> [SOURCE DATA]:

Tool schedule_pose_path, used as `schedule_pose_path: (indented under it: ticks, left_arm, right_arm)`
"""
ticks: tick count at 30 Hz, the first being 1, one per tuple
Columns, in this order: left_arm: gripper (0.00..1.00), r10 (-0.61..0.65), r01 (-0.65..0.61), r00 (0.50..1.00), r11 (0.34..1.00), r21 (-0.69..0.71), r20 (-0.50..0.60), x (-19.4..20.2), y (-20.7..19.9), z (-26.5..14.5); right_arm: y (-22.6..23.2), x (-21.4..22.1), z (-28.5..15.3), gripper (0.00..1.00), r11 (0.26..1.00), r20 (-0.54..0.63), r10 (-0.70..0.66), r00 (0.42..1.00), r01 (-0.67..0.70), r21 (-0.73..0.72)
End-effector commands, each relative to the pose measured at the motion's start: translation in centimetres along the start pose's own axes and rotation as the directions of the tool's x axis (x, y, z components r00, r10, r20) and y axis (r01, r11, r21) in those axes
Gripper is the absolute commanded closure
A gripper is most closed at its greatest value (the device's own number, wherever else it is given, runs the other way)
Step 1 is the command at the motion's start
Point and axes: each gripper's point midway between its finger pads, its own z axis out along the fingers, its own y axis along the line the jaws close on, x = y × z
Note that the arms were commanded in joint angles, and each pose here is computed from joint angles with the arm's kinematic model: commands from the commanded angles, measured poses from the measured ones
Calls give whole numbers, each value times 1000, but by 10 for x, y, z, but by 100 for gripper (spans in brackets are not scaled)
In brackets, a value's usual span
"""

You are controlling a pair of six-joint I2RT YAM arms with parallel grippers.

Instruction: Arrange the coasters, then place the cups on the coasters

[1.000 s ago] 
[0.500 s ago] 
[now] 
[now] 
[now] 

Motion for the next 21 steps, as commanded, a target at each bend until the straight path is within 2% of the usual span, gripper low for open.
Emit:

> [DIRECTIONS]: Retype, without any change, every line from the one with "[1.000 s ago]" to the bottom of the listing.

> [ANSWER BOX]:
[1.000 s ago] 
[0.500 s ago] 
[now] 
[now] 
[now] 

Motion for the next 21 steps, as commanded, a target at each bend until the straight path is within 2% of the usual span, gripper low for open.
Emit:

This output is complete, and the exercise is done.